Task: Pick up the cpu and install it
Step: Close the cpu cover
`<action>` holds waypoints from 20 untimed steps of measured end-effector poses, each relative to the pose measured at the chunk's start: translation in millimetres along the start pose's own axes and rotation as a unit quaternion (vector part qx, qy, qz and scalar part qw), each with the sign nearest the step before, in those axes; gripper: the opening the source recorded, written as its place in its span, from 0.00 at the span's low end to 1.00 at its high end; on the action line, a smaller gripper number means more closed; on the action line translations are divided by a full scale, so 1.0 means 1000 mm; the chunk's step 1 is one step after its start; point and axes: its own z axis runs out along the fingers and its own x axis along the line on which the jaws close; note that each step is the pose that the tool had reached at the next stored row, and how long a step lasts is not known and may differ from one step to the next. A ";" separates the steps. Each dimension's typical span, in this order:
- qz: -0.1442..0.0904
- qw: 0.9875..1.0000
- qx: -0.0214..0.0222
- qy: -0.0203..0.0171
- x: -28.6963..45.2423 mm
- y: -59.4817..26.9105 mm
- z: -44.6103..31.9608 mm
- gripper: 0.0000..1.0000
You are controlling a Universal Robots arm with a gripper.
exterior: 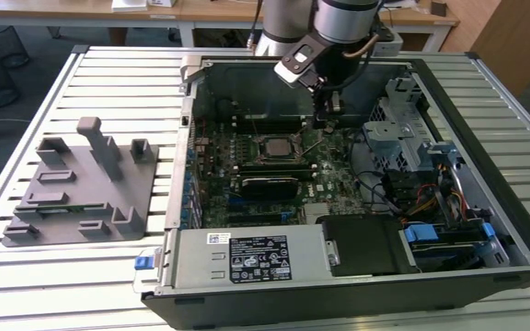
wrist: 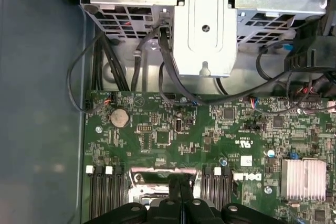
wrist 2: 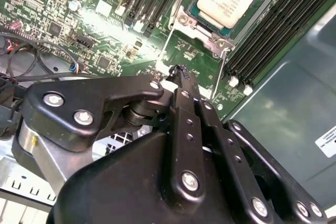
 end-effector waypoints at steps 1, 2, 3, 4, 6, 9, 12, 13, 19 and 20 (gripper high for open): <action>0.000 1.000 0.000 0.000 0.0003 0.0011 0.0001 0.11; 0.000 1.000 0.000 0.000 0.0007 0.0024 0.0002 0.11; 0.000 1.000 0.000 0.000 0.0012 0.0038 0.0005 0.11; 0.000 1.000 0.000 0.000 0.0017 0.0053 0.0008 0.11; 0.000 1.000 0.000 -0.001 0.0029 0.0084 0.0014 0.11; 0.000 1.000 0.000 -0.001 0.0055 0.0146 0.0024 0.11; 0.000 1.000 0.000 -0.001 0.0117 0.0195 0.0039 0.11; 0.000 1.000 0.000 -0.001 0.0136 0.0207 0.0046 0.11; 0.000 1.000 0.000 -0.001 0.0175 0.0271 0.0126 0.11; 0.000 1.000 0.000 -0.001 0.0178 0.0278 0.0141 0.11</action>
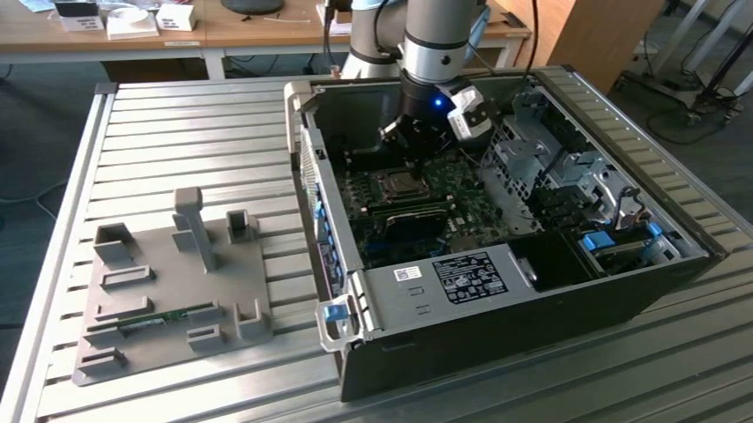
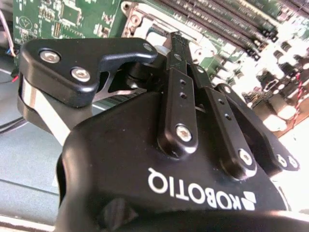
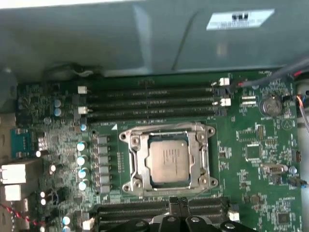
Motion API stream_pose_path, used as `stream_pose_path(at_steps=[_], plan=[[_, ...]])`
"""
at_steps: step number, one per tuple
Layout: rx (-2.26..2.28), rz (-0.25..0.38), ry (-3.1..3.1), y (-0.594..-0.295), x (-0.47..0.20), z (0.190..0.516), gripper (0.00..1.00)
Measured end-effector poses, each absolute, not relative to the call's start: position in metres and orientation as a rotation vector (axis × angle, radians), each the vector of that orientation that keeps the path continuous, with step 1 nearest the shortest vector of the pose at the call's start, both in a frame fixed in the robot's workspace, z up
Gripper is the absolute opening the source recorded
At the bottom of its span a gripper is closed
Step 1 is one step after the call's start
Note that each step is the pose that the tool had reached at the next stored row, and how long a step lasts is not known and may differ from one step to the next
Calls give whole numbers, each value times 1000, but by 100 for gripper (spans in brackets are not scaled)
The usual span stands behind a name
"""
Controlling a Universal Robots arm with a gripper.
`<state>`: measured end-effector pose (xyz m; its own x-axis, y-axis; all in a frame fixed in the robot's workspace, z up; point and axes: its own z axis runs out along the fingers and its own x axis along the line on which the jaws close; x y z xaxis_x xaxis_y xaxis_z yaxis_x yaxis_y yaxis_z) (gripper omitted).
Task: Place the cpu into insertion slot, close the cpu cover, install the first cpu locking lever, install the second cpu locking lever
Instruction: 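Install the second cpu locking lever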
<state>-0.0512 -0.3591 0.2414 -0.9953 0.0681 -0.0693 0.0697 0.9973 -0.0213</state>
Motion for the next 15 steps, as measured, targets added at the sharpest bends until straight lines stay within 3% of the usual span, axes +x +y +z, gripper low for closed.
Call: stream_pose_path(at_steps=[15], plan=[[106, -36, 3071, -362, -57, 240, 11]])
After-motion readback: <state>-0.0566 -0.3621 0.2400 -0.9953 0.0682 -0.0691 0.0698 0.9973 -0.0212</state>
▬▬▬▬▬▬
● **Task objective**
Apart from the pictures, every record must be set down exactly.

● **Response area**
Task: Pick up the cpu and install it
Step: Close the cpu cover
`<action>` holds waypoints from 20 untimed steps of measured end-effector poses, each relative to the pose measured at the chunk's start: translation in millimetres along the start pose's own axes and rotation as a unit quaternion (vector part qx, qy, qz and scalar part qw), each with the sign nearest the step before, in those axes; gripper: the opening the source recorded, written as its place in its span, from 0.00 at the span's low end to 1.00 at its high end; on the action line, a smaller gripper number means more closed; on the action line translations are divided by a full scale, so 1.0 means 1000 mm; the chunk's step 1 is one step after its start; point and axes: its own z axis runs out along the fingers and its own x axis along the line on which the jaws close; note that each step is the pose that the tool had reached at the next stored row, and how long a step lasts is not known and may differ from one step to the next. A ";" separates the steps. Each dimension's typical span, in this order:
- qz: -0.1442..0.0904
- qw: 0.9875..1.0000
- qx: -0.0214..0.0222
- qy: -0.0203..0.0171
- x: -28.6963..45.2423 mm
- y: -59.4817..26.9105 mm
- z: -44.6103..31.9608 mm
- gripper: 0.0000..1.0000
You are controlling a Universal Robots arm with a gripper.
exterior: 
wrist: 
wrist 2: 
 end-effector waypoints at steps 1, 2, 3, 4, 6, 9, 12, 13, 19 and 20 (gripper high for open): <action>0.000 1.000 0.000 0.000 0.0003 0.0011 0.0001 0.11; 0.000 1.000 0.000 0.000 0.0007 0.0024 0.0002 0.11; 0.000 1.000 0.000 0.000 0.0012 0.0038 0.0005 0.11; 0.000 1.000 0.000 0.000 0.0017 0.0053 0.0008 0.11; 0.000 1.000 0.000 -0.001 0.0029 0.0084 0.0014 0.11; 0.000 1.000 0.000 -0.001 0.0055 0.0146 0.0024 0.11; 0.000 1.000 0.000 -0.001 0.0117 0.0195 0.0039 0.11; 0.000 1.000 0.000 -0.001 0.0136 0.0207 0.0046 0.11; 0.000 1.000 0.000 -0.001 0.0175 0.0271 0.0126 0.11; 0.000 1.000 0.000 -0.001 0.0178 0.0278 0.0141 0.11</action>
Motion API stream_pose_path, used as `stream_pose_path(at_steps=[_], plan=[[_, ...]])`
"""
at_steps: step number, one per tuple
Layout: rx (-2.26..2.28), rz (-0.25..0.38), ry (-3.1..3.1), y (-0.594..-0.295), x (-0.47..0.20), z (0.190..0.516), gripper (0.00..1.00)
Measured end-effector poses, each absolute, not relative to the call's start: position in metres and orientation as a rotation vector (axis × angle, radians), each the vector of that orientation that keeps the path continuous, with step 1 nearest the shortest vector of the pose at the call's start, both in a frame fixed in the robot's workspace, z up
Gripper is the absolute opening the source recorded
At the bottom of its span a gripper is closed
Step 1 is one step after the call's start
Note that each step is the pose that the tool had reached at the next stored row, and how long a step lasts is not known and may differ from one step to the next
Calls give whole numbers, each value times 1000, but by 100 for gripper (spans in brackets are not scaled)
The usual span stands behind a name
"""
Controlling a Universal Robots arm with a gripper.
`<state>`: measured end-effector pose (xyz m; its own x-axis, y-axis; all in a frame fixed in the robot's workspace, z up; point and axes: its own z axis runs out along the fingers and its own x axis along the line on which the jaws close; x y z xaxis_x xaxis_y xaxis_z yaxis_x yaxis_y yaxis_z) (gripper omitted).
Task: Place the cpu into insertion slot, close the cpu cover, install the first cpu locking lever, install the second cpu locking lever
Instruction: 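Install the second cpu locking lever
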<state>-0.0512 -0.3591 0.2414 -0.9953 0.0681 -0.0693 0.0697 0.9973 -0.0213</state>
Motion for the next 15 steps, as measured, targets added at the sharpest bends until straight lines stay within 3% of the usual span, axes +x +y +z, gripper low for closed.
Call: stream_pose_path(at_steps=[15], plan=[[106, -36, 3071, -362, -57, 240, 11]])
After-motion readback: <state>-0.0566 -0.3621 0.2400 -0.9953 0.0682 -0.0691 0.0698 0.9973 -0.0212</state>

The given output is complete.